M. Dufour: Mais, est-ce que vous admettez que ça pourrait toucher les citoyens et assez fortement? Il peut y avoir un accord entre les conseils, mais qui lie les parties et les citoyens pourraient se sentir lésés parce que cette discussion-là s'est faite après.

M. Picotte: C'est pour ça que le ministre a le pouvoir dans la loi, à l'article 153. de dire: Vous allez consulter les citoyens. J'ordonne la consultation des citoyens.

M. Dufour: Oui, c'est correct. Le ministre, si c'est vous, il n'y a pas de problème. Et je vais dire ça à n'importe quel ministre qui va être à votre place. Mais supposons qu'il y ait un autre ministre qui ne voudrait pas en tenir compte et qu'il décide, pour une raison ou une autre... Il y a peut-être des gens qui sont dégagés de partisanerie et qui pourraient dire: Bien, nous autres, ça ne nous dérange pas. On va passer ça comme ça. Mais le citoyen, le droit qu'il avait auparavant, c'est qu'il y avait des conditions de conclues dans les négociations, dans l'accord, dans le partage. Ça pourrait changer en cours de route et le citoyen n'aurait plus aucun droit avec ça.

M. Picotte: À ce moment-là, qu'il faut faire confiance, bien sûr, au jugement de quelqu'un, M. le Président, dans le sens suivant. Si on parle d'un règlement de 10 000 $ et que ça finit à 12 500 $, je ne pense pas que le ministre se sente vraiment en conscience de dire: Est-ce qu'on doit aller en consultation devant les citoyens pour 2500 $ de différence? Mais si l'accord dans le projet de règlement était de 10 000 $ et que ça finit à 100 000 $, sûrement qu'il y a quelqu'un qui va se poser des questions. 11 va dire: ça n'a aucune espèce de bon sens. si c'est ça, votre accord, vous allez au moins consulter vos citoyens parce que là, il y a trop de fonds d'engagés. ça, évidemment, c'est un pouvoir qui est attribué au ministre de par son jugement.

M. Dufour: Mais, au point de vue pratique, est-ce qu'il y a eu beaucoup de problèmes comme ça? Je veux dire, dans le fond, si ça n'a pas causé de problème, je ne vois pas pourquoi on va mettre une exigence qui, pour moi, dépasse...

M. Picotte: C'est pour éviter justement une contestation possible.
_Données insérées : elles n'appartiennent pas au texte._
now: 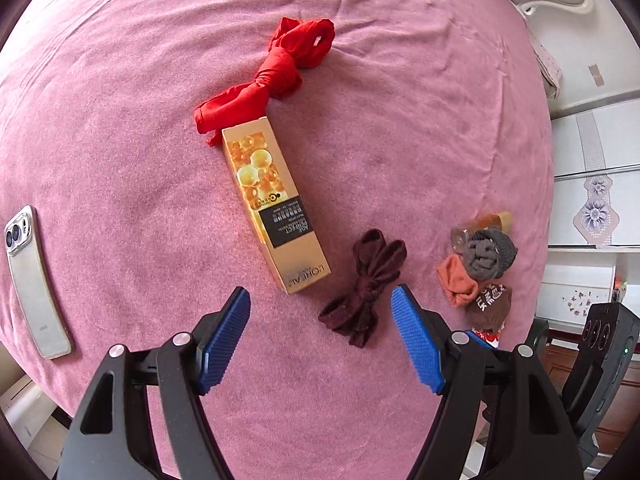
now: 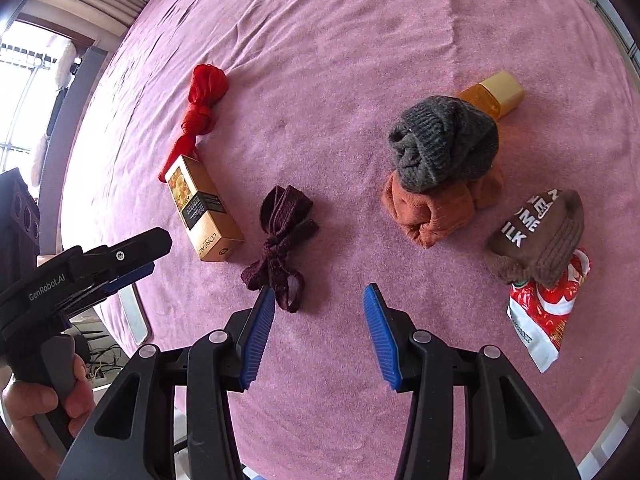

M. Dufour: Mais est-ce qu'il y en a eu?

M. Picotte: S'il y en a eu... Bien, il pourrait y en avoir et on ne le veut pas parce que là on se retrouverait dans la situation, si ce n'est pas clair entre l'accord et le règlement, de se retrouver l'année prochaine en même temps pour dire: Compte tenu que c'a été contesté et qu'à cause de ça il y a une faille dans notre loi, il

faut maintenant l'amender, cet article-là. On dit: On est là présentement et on le fait. C'est pour ça qu'on le fait parce qu'on dit qu'il peut y en avoir. C'est sûr qu'il y a une ambiguïté: est-ce que c'est l'accord qui va primer ou bien si c'est le règlement? Il y a une ambiguïté forcément. On est obligés d'admettre ça, tous les deux: Si le règlement dit 10 000 $ et que l'accord est de 10 000 $, il n'y a personne qui va contester ça. Mais si l'accord est de 2500 $ de plus, là, il y a une possibilité de contestation. Pourquoi créer des frais inutiles non seulement aux citoyens, mais aux municipalités, pour aller savoir si c'est l'accord qui prime ou si c'est le règlement? On le dit immédiatement, de sorte que l'accord primera sur le règlement. C'est pour éviter, justement, ces problèmes-là.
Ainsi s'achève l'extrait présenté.